-- Goal of the exercise --
Scan the listing below for the word "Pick" and state how many lines hold it. Write nothing but the number.

========================

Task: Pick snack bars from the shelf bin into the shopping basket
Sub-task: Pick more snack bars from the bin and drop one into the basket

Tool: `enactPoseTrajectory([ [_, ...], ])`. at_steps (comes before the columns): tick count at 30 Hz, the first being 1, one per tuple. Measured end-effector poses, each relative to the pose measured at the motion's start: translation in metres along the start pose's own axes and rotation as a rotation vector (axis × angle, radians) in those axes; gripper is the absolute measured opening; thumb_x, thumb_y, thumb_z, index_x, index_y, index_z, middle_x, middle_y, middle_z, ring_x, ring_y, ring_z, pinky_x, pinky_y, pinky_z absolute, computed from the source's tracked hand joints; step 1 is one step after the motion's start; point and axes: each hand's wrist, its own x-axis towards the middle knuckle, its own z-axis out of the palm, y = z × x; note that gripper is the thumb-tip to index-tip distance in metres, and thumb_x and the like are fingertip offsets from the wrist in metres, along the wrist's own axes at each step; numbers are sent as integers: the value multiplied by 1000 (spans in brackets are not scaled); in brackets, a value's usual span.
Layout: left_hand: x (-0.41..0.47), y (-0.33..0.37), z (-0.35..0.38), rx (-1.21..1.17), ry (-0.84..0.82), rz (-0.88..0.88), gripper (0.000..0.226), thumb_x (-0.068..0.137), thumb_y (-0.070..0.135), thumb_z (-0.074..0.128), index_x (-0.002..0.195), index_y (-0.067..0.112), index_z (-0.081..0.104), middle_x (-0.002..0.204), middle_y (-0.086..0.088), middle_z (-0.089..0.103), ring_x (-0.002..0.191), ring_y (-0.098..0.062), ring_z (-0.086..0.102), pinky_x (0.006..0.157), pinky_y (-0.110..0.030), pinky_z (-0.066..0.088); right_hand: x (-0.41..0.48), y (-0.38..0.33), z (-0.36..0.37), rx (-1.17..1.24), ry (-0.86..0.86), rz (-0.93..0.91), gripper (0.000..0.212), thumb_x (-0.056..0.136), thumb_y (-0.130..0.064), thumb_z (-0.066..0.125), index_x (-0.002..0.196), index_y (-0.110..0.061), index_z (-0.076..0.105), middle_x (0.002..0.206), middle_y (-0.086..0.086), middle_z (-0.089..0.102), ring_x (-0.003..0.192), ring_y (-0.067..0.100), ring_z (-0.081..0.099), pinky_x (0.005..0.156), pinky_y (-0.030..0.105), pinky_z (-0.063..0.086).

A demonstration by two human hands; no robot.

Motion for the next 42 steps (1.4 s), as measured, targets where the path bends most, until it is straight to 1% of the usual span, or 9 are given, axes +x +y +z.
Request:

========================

-- Final answer --
2